▶ _PROBLEM STATEMENT_
Only the records, exactly as written, belong in the answer; pictures do not.

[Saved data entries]
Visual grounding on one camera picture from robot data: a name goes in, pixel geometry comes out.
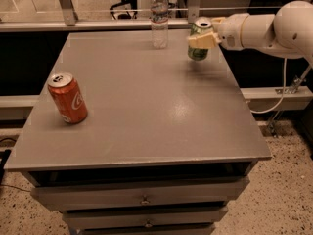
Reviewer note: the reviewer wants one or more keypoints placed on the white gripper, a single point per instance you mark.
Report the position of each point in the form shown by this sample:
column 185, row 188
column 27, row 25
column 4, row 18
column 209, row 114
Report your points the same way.
column 230, row 32

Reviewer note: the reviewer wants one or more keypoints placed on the green soda can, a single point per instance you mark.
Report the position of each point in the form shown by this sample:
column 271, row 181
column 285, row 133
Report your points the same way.
column 197, row 50

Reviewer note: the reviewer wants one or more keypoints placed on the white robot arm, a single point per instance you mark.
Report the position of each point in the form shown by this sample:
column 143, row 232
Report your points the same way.
column 286, row 34

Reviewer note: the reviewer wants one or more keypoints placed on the clear plastic water bottle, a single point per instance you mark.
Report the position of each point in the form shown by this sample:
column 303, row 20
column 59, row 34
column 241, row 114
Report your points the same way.
column 159, row 23

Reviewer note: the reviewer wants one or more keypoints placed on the orange soda can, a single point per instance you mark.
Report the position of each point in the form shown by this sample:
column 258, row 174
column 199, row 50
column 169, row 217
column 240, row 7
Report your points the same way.
column 65, row 91

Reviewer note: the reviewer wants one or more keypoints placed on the black office chair base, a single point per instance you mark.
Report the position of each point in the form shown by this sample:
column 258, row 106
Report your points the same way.
column 137, row 9

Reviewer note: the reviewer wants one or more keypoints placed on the grey drawer cabinet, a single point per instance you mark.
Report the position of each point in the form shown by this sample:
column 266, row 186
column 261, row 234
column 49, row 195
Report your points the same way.
column 153, row 115

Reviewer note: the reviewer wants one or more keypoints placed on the top grey drawer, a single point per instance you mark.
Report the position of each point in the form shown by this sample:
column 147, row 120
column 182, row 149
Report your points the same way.
column 140, row 194

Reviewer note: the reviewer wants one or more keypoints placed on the grey drawer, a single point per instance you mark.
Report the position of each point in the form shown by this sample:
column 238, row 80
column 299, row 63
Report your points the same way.
column 140, row 194
column 146, row 218

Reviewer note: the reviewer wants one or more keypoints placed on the middle grey drawer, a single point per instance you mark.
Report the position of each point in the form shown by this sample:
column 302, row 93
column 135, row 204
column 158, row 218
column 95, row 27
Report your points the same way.
column 146, row 218

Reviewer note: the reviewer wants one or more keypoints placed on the right metal railing post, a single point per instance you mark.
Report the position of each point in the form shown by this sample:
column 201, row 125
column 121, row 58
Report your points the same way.
column 193, row 9

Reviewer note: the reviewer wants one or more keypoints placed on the metal railing post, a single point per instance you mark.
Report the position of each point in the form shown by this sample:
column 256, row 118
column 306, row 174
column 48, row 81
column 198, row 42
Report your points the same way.
column 69, row 14
column 193, row 9

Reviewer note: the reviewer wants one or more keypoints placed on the left metal railing post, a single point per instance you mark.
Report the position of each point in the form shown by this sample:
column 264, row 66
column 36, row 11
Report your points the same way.
column 69, row 14

▶ _EXPECTED ANSWER_
Visual grounding on one camera picture from robot data: a name goes in, pixel geometry comes out.
Reviewer note: the reviewer wants one or more keypoints placed on the white gripper, a single point per instance you mark.
Report the position of each point in the form shown by this sample:
column 185, row 188
column 27, row 25
column 4, row 18
column 209, row 114
Report your points the same way.
column 230, row 32

Reviewer note: the reviewer wants one or more keypoints placed on the green soda can, a single point per instance you mark.
Report the position of each point in the form shown by this sample:
column 271, row 181
column 285, row 133
Report your points the same way.
column 197, row 50

Reviewer note: the reviewer wants one or more keypoints placed on the white robot arm, a single point per instance you mark.
Report the position of each point in the form shown by this sample:
column 143, row 232
Report your points the same way.
column 286, row 34

Reviewer note: the reviewer wants one or more keypoints placed on the clear plastic water bottle, a single point per instance you mark.
Report the position of each point in the form shown by this sample:
column 303, row 20
column 59, row 34
column 241, row 114
Report your points the same way.
column 159, row 23

Reviewer note: the reviewer wants one or more keypoints placed on the orange soda can, a single point per instance you mark.
Report the position of each point in the form shown by this sample:
column 258, row 174
column 199, row 50
column 169, row 217
column 240, row 7
Report your points the same way.
column 65, row 91

Reviewer note: the reviewer wants one or more keypoints placed on the black office chair base, a single point per instance you mark.
Report the position of each point in the form shown by this sample:
column 258, row 106
Report your points the same way.
column 137, row 9

Reviewer note: the reviewer wants one or more keypoints placed on the grey drawer cabinet, a single point per instance you mark.
Report the position of each point in the form shown by this sample:
column 266, row 186
column 261, row 234
column 49, row 195
Report your points the same way.
column 153, row 115

Reviewer note: the reviewer wants one or more keypoints placed on the top grey drawer, a single point per instance you mark.
Report the position of each point in the form shown by this sample:
column 147, row 120
column 182, row 149
Report your points the same way.
column 140, row 194

Reviewer note: the reviewer wants one or more keypoints placed on the grey drawer, a single point per instance you mark.
Report the position of each point in the form shown by this sample:
column 238, row 80
column 299, row 63
Report your points the same way.
column 140, row 194
column 146, row 218

Reviewer note: the reviewer wants one or more keypoints placed on the middle grey drawer, a single point per instance you mark.
Report the position of each point in the form shown by this sample:
column 302, row 93
column 135, row 204
column 158, row 218
column 95, row 27
Report your points the same way.
column 146, row 218

Reviewer note: the reviewer wants one or more keypoints placed on the right metal railing post, a single point per instance you mark.
Report the position of each point in the form shown by this sample:
column 201, row 125
column 121, row 58
Report your points the same way.
column 193, row 9

Reviewer note: the reviewer wants one or more keypoints placed on the metal railing post, a single point per instance you mark.
Report the position of each point in the form shown by this sample:
column 256, row 118
column 306, row 174
column 48, row 81
column 198, row 42
Report your points the same way.
column 69, row 14
column 193, row 9

Reviewer note: the reviewer wants one or more keypoints placed on the left metal railing post, a single point per instance you mark.
Report the position of each point in the form shown by this sample:
column 264, row 66
column 36, row 11
Report your points the same way.
column 69, row 14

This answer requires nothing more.